1. Oil type is identified by the Lagrangian output file name in 
[create_SOILED_sro_runlist.ipynb](https://github.com/MIDOSS/analysis-rachael/blob/main/notebooks/monte_carlo/create_SOILED_sro_runlist.ipynb). See function `get_SOILED_sro_filenames_byMonth`
2. Either In[5] or In[7] is used to open existing files or create new files in which mass information is gathered from runs and organized by oil type.  It's not a very clean method, but it's what I have right now. The script for sorting oil mass is called aggregate_sro_mass_byoil in [aggregate_sro_mass.py](https://github.com/MIDOSS/analysis-rachael/blob/main/scripts/monte_carlo/aggregate_sro_mass.py), line 157.  An oil dictionary is used to group the mass balance output values in the *.sro files (see line 209 of `aggregate_sro_mass.py`). Some of the variables are then grouped to create the surface, water column, beach, and air locations seen there.  

In [1]:
import sys
sys.path.insert(1, '../../scripts/')
sys.path.insert(1, '../../scripts/monte_carlo')
from aggregate_sro_mass import aggregate_sro_mass_byoil
from aggregate_sro_mass import aggregate_sro_mass_all
sys.path.insert(1, '../presentations/MEOPAR2022/')
import numpy as np
import pandas as pd
import matplotlib.pyplot as plt
import matplotlib as mpl
from pathlib import Path
import datetime
from midoss_utils import *
import yaml
import time
from glob import glob
import os
from datetime import datetime

from os.path import exists
# compress helps to extract values from list based on the value in a column
# e.g. dissolution < 0.0
from itertools import compress
# graphics style
plt.style.use(r"../presentations/MEOPAR2022/meopar2022_matplotlibrc.template")

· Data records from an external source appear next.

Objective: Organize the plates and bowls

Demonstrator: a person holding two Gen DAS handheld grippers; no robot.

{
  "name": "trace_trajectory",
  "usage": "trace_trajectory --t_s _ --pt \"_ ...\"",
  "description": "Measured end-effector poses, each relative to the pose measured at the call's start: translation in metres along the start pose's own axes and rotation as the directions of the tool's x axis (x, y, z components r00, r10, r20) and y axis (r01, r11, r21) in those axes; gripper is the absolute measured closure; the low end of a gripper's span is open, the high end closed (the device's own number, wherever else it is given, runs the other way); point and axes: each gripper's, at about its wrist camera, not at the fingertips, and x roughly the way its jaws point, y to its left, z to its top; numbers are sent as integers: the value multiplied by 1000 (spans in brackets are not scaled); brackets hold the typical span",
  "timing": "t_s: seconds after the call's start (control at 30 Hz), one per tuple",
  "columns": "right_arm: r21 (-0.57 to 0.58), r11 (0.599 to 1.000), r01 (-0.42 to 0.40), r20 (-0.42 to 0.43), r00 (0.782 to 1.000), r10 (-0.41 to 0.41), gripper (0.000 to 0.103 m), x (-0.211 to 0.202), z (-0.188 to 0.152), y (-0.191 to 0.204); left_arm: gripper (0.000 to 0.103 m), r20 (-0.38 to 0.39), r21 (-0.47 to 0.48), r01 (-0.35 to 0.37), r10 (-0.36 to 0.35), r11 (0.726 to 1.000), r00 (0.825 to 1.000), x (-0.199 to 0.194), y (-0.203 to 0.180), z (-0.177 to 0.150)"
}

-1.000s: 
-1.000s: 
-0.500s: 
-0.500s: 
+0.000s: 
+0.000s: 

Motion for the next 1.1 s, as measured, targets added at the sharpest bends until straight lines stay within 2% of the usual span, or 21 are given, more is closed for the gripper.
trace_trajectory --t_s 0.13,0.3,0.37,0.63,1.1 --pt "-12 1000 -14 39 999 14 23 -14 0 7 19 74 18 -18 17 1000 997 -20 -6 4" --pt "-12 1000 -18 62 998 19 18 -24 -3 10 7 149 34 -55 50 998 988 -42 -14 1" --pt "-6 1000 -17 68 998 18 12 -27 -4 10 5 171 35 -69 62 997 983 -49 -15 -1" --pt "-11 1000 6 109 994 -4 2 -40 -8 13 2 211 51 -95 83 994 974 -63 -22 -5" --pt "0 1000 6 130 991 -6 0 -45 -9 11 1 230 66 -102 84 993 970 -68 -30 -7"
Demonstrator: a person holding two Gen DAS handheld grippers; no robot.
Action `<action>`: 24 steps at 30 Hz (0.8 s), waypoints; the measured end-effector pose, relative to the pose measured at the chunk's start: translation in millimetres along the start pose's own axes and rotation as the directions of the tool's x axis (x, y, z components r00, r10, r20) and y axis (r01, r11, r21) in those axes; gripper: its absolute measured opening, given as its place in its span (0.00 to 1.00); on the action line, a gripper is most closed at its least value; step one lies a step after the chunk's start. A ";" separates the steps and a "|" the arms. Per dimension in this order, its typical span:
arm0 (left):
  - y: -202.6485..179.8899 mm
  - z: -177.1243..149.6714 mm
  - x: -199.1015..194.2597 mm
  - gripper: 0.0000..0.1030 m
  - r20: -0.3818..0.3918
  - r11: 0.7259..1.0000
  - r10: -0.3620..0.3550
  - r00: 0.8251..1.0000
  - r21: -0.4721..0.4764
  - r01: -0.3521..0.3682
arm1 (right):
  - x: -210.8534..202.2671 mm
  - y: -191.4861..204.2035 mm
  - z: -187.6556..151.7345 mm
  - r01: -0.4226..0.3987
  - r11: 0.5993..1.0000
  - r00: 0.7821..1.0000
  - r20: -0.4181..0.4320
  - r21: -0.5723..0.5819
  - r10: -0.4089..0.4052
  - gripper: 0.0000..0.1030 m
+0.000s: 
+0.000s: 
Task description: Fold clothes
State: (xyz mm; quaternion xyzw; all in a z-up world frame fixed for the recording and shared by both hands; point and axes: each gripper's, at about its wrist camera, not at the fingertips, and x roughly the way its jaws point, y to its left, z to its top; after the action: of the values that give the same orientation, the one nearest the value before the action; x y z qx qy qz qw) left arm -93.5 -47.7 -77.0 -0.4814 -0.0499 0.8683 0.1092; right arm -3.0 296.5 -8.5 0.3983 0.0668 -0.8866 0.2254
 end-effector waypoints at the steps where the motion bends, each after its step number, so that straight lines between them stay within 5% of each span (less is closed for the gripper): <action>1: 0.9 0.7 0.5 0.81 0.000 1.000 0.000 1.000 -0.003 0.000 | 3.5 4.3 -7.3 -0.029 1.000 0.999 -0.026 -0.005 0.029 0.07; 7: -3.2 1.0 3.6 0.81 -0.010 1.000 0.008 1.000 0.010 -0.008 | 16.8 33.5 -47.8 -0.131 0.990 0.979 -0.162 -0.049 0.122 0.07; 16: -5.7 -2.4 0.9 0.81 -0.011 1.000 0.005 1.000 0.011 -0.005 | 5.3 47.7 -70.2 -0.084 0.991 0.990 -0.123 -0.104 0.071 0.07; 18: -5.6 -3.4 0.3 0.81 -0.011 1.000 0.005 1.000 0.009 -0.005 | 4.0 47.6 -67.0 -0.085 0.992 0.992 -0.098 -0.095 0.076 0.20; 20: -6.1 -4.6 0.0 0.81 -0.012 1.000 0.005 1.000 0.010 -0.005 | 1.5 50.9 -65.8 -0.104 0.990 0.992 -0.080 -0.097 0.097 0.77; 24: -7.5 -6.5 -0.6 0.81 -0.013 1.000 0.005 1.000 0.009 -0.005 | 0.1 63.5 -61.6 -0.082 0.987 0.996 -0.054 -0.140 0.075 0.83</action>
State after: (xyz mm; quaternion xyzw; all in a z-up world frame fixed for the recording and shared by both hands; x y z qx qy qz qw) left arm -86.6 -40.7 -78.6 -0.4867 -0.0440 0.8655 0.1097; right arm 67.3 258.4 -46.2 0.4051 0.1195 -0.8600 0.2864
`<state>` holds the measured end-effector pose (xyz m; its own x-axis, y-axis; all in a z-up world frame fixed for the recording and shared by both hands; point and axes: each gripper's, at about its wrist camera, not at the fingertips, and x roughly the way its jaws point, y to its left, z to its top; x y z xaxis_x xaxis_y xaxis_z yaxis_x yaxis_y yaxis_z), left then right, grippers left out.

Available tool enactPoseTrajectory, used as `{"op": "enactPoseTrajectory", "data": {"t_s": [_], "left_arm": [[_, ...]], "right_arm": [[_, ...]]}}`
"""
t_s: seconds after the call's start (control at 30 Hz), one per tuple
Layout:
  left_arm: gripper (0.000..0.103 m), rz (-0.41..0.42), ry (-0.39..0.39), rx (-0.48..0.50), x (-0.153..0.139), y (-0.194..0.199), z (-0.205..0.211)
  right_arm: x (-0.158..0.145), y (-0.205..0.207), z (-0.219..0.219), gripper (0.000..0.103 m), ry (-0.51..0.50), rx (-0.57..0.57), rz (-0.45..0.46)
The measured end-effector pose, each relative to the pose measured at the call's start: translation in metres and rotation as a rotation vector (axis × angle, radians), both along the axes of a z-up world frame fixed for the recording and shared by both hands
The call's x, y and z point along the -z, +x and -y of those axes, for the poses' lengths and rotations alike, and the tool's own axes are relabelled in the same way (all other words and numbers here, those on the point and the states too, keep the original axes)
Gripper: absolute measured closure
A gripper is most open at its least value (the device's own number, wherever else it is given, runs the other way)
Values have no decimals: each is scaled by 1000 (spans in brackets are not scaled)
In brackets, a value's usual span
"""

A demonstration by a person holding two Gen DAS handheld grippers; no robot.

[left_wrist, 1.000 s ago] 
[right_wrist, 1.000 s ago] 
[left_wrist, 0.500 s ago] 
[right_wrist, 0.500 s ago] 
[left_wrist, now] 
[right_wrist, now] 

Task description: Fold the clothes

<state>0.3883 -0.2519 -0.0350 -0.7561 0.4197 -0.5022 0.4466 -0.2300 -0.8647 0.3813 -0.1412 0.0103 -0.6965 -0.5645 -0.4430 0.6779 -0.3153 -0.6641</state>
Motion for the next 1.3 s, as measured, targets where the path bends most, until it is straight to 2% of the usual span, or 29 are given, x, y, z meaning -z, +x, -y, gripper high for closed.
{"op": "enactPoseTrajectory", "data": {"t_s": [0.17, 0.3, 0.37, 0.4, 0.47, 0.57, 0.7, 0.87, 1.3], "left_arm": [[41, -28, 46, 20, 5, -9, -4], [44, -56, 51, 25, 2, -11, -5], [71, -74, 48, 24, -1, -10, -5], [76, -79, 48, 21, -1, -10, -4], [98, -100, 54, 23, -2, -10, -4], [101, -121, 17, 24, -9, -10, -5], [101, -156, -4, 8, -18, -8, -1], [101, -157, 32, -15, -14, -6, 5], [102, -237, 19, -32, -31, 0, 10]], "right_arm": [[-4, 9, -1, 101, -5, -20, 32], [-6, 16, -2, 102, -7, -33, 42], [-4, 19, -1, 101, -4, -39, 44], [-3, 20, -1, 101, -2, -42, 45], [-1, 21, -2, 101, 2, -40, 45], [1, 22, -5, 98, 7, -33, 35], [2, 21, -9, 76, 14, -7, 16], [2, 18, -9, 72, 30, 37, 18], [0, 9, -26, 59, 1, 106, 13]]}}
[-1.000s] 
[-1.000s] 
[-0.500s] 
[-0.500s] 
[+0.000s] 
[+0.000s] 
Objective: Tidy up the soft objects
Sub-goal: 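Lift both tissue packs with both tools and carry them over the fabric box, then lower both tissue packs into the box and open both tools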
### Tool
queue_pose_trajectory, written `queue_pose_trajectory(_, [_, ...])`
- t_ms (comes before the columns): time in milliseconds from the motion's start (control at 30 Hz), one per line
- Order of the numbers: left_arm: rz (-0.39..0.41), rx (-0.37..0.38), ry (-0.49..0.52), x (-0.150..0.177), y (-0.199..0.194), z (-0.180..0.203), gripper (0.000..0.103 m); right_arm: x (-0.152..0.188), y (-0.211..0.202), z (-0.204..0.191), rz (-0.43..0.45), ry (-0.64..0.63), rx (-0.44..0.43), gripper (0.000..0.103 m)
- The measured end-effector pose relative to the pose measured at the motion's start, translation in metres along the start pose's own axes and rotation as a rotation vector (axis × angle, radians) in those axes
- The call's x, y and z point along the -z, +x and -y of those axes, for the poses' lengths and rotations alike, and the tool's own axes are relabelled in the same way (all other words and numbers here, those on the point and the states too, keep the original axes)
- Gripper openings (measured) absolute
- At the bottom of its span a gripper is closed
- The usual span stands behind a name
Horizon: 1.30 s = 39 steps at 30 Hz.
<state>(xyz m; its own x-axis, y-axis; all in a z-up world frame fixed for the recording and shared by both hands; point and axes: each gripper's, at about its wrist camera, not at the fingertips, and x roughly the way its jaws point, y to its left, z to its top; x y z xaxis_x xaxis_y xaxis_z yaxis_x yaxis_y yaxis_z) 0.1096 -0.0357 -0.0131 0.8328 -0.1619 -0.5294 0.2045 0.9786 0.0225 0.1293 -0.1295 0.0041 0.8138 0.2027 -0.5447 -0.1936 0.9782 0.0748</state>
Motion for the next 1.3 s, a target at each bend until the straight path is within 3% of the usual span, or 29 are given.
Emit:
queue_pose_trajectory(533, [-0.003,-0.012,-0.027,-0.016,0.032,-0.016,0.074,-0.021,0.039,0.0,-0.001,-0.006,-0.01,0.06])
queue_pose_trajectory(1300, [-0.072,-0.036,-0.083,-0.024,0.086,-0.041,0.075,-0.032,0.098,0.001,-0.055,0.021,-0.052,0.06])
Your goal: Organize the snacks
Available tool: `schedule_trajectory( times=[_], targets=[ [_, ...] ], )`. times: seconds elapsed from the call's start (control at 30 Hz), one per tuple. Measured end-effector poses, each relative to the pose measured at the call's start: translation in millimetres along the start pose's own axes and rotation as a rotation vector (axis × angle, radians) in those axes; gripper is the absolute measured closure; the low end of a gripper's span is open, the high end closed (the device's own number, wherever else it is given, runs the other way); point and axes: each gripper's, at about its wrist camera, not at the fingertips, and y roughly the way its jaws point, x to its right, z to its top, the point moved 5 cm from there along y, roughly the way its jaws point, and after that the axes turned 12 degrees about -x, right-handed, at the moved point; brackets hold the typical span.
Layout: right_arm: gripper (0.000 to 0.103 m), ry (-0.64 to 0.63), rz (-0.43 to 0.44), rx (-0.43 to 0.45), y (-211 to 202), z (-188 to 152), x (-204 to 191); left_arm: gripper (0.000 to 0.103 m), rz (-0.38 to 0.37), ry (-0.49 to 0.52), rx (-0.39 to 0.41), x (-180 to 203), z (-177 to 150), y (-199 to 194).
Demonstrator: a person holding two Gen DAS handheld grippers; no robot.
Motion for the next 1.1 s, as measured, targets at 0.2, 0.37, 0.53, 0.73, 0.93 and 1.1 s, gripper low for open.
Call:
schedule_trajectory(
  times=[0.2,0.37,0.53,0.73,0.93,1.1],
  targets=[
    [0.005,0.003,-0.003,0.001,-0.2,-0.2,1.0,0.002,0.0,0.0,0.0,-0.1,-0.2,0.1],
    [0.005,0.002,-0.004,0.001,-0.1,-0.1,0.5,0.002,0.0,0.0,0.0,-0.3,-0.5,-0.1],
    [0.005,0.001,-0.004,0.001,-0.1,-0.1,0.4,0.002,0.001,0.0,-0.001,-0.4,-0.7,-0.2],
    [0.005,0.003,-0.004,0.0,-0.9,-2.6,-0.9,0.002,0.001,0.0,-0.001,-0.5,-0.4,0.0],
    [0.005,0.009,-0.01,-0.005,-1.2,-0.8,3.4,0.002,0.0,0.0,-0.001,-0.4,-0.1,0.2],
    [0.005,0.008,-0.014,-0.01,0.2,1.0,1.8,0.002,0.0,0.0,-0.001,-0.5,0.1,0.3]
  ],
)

# predefined naming conventions
import MEOPAR2022_setup as oil


MIDOSScolors={
    'ANS': 'darkslategrey',
    'Bunker-C':'teal',
    'Dilbit':'slategrey',
    'Diesel':'darkgoldenrod',
}

In [2]:
color_dict = {"MEvaporated": "darkolivegreen",
              "MDispersed": "darkblue", 
              "MDissolved": "royalblue", 
              "MBio": "skyblue",
              "MFloating": "saddlebrown", 
             "MBeached": "chocolate", 
             "MInitial": "grey",
             "MTotal":"magenta"}
oil_dict = {"akns":"ANS",
            "all":"all",
           "bunker":"Bunker-C",
           "diesel":"Diesel",
           "dilbit":"Dilbit",
           "gas":"Diesel",
           "jet":"Diesel",
           "other":"Bunker-C"}
cols_plot = ["MEvaporated", "MDispersed",  "MDissolved", "MBio", "MFloating", "MBeached", "MInitial","MTotal"]
oil_types = ["Bunker-C", "Diesel", "Dilbit", "ANS"]
# Select True to re-run cataloguing code and False to open "input_file" instead
catalogue_flag = False

In [3]:
# directories
output_dir =Path('/scratch/rmueller/MIDOSS/Results')
graphics_dir = Path('/home/rmueller/projects/def-allen/rmueller/MIDOSS/graphics/')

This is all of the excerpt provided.